Mr. Chizen or: How I Learned to Stop Worrying and Love the Acrobat

I talked to someone here at Wharton today who is fairly familiar with Adobe’s products and has a good handle on the history of LiveCycle and what it does (and more importantly, what it tries to do). In fact for anyone who is curious about the beginnings of LiveCycle, I suggest this article – Getting Reorganization Right: How Bruce Chizen Drove Change and Innovation at Adobe Systems – at Knowledge@Wharton (it’s worth subscribing to if you’re interested in business, but the article is syndicated [here]) . It’s a good read and in it, Bruce Chizen talks about the ability to make money off of a free product, Acrobat, by making it the standard and then building infrastructure up around it. Part of this infrastructure is LiveCycle.

Now I know a lot of us dislike Acrobat. When word first broke that Acrobat and Flash were being combined, it set off a small firestorm. Acrobat however, does some really cool stuff.
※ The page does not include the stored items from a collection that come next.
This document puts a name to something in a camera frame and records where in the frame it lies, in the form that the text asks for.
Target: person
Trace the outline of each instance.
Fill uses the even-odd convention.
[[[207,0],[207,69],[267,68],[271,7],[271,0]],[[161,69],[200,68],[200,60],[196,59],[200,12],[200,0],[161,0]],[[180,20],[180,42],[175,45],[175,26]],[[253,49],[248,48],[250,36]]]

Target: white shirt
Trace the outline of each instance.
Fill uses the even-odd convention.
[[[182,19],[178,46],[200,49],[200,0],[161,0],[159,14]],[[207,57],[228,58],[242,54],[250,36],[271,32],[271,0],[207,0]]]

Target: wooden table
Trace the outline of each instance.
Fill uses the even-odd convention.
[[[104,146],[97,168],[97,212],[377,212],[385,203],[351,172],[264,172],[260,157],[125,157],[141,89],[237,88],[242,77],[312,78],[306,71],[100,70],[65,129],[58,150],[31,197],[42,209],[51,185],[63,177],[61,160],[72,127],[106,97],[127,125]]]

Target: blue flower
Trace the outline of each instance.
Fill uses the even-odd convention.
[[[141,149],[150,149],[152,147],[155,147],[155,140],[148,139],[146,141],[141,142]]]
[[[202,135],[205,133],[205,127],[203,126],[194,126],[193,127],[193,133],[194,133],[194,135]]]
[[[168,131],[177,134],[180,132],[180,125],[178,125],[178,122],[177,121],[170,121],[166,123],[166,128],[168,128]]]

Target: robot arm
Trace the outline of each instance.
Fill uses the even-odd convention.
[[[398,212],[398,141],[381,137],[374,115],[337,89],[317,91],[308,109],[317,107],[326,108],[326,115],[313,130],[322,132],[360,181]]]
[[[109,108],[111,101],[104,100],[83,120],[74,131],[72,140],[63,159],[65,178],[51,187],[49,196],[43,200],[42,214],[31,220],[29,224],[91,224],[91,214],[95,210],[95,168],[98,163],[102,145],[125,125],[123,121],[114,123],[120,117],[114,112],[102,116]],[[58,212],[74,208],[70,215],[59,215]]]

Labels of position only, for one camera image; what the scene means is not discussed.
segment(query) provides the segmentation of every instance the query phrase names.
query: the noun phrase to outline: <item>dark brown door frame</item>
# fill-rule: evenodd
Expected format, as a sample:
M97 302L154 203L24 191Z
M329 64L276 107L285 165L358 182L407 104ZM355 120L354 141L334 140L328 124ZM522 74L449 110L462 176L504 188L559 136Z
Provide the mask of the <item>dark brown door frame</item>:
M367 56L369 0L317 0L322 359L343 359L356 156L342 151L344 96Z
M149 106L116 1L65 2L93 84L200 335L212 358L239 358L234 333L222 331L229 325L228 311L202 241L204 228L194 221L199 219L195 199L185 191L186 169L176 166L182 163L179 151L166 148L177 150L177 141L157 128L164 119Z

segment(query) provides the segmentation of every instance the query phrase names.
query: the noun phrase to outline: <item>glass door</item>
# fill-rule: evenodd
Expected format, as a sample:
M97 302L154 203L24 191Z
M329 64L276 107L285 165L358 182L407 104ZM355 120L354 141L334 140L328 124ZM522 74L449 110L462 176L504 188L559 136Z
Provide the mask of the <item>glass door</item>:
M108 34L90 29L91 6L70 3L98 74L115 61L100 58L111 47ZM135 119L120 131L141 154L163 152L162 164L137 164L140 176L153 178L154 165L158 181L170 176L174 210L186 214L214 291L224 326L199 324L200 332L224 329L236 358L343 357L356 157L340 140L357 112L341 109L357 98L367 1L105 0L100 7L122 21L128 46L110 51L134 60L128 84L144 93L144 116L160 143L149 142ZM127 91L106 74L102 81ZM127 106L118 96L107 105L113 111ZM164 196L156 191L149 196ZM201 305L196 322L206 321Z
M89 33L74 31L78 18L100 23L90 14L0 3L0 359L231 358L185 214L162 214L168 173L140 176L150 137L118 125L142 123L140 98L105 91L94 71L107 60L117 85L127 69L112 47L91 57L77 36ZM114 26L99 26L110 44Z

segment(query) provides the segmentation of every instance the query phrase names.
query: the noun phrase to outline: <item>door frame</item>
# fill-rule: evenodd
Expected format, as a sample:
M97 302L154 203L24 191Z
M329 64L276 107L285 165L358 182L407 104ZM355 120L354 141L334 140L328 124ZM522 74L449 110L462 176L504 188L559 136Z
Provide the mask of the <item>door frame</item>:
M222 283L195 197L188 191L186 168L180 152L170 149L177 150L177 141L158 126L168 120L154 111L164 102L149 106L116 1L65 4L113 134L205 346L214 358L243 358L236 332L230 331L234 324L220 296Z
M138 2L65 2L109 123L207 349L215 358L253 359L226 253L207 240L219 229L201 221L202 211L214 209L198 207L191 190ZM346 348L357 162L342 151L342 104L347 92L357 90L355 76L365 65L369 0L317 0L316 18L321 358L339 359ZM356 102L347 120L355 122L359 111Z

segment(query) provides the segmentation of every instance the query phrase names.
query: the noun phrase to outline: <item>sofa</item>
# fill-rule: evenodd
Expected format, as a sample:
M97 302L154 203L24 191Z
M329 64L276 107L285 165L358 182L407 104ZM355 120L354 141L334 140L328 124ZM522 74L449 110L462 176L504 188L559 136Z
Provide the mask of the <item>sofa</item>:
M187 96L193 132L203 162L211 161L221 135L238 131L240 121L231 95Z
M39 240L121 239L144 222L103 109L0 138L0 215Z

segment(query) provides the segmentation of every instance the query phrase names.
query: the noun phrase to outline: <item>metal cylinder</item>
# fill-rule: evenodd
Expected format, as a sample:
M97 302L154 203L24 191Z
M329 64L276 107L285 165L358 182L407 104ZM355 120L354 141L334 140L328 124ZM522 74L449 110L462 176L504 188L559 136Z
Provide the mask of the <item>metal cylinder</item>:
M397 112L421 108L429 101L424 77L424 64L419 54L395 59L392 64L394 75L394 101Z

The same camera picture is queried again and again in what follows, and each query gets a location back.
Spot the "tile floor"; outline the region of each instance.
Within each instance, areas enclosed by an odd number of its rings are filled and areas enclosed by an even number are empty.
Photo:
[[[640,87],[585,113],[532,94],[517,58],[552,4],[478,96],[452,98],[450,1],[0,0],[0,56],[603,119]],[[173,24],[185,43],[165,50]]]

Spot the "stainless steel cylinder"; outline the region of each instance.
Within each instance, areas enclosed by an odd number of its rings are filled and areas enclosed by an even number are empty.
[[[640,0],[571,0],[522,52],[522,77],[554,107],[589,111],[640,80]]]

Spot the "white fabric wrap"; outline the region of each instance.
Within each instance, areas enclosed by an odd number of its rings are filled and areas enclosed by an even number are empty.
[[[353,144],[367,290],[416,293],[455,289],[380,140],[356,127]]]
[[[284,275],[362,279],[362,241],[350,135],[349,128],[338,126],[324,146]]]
The problem is that 90% of Acrobat users are just using it to view documents on the web. (If only there were some kind of company that Adobe could acquire with a tool that could streamline viewing web documents.)
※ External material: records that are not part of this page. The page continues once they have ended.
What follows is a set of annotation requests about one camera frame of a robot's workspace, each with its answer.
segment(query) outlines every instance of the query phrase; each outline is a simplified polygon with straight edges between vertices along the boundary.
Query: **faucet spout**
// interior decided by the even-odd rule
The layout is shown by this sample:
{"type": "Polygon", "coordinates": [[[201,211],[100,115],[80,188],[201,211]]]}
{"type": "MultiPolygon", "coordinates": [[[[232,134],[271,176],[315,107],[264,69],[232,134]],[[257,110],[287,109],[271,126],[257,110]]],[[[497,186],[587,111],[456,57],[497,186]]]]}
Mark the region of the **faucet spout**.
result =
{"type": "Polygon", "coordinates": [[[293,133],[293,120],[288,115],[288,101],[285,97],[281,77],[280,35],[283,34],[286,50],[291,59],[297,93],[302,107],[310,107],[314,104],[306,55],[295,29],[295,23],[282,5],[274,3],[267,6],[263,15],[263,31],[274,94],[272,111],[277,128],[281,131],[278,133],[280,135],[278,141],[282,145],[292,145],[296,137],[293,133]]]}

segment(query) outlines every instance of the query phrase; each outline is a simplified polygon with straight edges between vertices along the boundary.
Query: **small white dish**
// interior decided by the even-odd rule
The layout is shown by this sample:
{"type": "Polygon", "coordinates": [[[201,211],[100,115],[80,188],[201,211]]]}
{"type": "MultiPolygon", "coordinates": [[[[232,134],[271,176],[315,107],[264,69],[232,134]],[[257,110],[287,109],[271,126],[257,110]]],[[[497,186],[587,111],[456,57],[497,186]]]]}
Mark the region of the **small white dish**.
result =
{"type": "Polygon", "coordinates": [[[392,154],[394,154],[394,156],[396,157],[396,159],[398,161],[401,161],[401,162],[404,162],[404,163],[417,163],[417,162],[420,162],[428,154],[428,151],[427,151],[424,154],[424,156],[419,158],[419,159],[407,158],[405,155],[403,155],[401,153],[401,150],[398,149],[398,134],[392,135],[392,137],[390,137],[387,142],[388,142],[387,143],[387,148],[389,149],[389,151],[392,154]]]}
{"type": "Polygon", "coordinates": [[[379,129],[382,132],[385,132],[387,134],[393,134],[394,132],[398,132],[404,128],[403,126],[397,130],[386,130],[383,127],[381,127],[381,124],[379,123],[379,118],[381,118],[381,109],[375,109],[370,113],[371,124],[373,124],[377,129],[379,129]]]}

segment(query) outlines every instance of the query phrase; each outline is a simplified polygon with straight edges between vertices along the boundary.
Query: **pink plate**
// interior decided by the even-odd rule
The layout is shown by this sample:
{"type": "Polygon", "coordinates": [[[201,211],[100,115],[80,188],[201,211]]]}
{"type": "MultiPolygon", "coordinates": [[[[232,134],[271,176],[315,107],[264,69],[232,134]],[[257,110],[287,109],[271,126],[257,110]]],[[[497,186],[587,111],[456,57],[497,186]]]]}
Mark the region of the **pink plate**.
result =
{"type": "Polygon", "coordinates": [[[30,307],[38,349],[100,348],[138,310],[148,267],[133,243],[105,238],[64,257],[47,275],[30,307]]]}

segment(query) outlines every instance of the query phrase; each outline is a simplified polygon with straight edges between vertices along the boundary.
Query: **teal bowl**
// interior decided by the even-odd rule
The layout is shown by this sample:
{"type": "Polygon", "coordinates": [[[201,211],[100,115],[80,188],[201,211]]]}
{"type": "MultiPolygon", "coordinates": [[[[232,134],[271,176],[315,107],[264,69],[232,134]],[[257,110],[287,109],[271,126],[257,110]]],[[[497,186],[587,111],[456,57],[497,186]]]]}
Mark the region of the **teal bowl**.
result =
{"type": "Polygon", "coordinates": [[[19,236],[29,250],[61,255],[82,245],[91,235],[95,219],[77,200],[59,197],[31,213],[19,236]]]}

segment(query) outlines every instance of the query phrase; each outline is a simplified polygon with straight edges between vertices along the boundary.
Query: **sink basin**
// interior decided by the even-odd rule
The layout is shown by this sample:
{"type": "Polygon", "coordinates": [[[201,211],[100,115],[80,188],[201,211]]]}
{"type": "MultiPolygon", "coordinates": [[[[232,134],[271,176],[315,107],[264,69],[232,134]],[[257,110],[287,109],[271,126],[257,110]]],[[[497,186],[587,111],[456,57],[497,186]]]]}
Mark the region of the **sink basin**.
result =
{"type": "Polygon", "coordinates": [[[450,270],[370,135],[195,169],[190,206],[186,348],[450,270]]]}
After looking at LiveCycle, I think ColdFusion can empower developers and take advantage of what makes Acrobat good. For instance, Adobe has some cool PDF form features. You can do validations Flash forms, and Flash forms are perfect for the web, but lets say you want to create a secure form with a digital signature. Or you want a form that someone can download and work with offline and you want to include a barcode? Those are difficult (if not impossible) to do with Flash Forms, but what if you had <cfform format=”pdf”> that you could build that kind of functionality into. We could create powerful, dynamic PDF forms on the fly that play to Acrobat’s strengths.

In heavily regulated industries or in industries that have a lot of paper requirements, being able to generate forms with those kinds of features built in is a huge achievement. Putting that functionality into ColdFusion would be great for the product. Adobe Acrobat is bloated, unwieldy and overkill for most of the things it’s used for, but it really does have some value if used correctly. Hopefully the ColdFusion team and the LiveCycle team are talking to each other about these kinds of features.